I think if everything were more “tightly” packed, the unit would feel sturdier and even better in the hands.
Real-World Performance Test
Now it’s time to test the Chargetech 54K in the real world. For this, we decided to go an entire weekend, depending on the ChargeTech to power our laptops, phones, and TV.
My roommate and I both use Macbook Pro 15″ 2018 edition. We would use the laptop until we reached 5% battery and then plug into the ChargeTech’s AC outlet to refuel. We were able to revive our laptops 4-5 times (total not each) from 5% to 100%. That’s pretty accurate compared to the official numbers they released.
For phones, it was trickier, given the discrepancy with battery sizes. My roommate had a Samsung Galaxy S20 Ultra with a massive 5000 mAh battery. Meanwhile, I was sporting an iPhone SE with significantly smaller demands.
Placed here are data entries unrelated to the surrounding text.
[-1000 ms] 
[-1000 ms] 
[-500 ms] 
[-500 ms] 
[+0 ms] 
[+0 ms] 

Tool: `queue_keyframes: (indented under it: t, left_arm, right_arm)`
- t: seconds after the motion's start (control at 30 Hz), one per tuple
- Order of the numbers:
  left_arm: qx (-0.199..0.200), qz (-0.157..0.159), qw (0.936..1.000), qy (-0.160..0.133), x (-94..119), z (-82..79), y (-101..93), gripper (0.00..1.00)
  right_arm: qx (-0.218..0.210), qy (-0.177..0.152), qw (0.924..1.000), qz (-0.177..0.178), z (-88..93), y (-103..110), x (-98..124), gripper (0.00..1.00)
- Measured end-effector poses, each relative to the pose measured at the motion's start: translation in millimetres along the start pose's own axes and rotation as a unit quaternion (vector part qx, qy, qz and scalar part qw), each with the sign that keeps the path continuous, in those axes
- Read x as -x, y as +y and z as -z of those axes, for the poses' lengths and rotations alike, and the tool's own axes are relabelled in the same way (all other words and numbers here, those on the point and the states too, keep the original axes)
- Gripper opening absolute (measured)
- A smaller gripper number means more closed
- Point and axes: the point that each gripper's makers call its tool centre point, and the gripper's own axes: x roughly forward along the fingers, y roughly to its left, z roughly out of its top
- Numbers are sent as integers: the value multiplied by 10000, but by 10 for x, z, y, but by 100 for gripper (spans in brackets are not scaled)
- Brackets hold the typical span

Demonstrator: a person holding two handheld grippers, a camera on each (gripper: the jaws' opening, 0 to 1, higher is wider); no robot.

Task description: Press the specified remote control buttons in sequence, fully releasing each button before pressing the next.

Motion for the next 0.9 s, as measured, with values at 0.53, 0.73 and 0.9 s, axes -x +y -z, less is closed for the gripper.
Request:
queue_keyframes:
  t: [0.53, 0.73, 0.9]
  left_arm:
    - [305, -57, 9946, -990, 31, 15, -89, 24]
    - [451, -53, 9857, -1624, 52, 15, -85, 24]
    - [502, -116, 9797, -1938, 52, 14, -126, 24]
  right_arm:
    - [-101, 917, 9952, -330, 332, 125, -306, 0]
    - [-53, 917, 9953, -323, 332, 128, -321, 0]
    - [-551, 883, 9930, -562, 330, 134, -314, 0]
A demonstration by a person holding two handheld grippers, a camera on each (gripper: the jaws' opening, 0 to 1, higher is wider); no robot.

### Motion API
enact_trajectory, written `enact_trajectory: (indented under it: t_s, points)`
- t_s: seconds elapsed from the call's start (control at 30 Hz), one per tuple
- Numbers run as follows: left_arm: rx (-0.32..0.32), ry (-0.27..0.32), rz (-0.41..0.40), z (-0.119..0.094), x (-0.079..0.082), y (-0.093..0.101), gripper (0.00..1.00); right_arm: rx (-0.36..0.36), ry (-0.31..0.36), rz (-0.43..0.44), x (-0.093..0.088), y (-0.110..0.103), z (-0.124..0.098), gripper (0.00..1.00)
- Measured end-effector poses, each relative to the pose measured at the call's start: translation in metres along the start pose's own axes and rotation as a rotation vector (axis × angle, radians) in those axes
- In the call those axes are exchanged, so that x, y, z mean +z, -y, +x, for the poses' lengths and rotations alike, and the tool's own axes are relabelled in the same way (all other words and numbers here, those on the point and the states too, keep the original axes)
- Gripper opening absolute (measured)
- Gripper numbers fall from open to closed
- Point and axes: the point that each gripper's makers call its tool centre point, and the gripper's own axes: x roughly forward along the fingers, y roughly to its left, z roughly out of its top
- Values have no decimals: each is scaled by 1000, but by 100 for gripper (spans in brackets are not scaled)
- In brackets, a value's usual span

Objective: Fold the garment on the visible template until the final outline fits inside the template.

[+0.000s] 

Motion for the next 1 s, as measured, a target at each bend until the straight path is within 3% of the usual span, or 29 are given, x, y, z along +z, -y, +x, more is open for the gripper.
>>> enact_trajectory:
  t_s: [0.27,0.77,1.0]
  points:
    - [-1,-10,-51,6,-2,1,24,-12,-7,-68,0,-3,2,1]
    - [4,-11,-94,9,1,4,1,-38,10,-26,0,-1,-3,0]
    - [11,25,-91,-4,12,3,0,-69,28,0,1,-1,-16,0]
Between our two phones, we easily got between 20 – 25 charges in total.
Their website claims it can power a TV for up to 3 hours. The results were different in our testing. Powering a 60″ Sony Bravia at 100% brightness and streaming Season 2 of Altered Carbon, we barely got through two episodes. The power pack was able to keep the TV on for about 1 hour and 30 minutes. This isn’t exactly a problem because it’s likely that Chargetech never intended the unit to power a 60″ TV. Perhaps with a 32″ TV, it can last closer to the promised 3 hours.
The ChargeTech 54K offers a massive bump in capacity compared to traditional battery packs. The dual AC outlets give this power pack the versatility that few other packs can compete with. There are other battery packs on the market that offers AC outlet (such as the Omnicharger+), but few offer it at this massive capacity.
It’s a portable powerhouse that’s well built, delivers on performance, and is aesthetically minimalistic. At $279, it’s a worthwhile investment if you’re a heavy tech user who’s always on the road and can never find an outlet at Starbucks.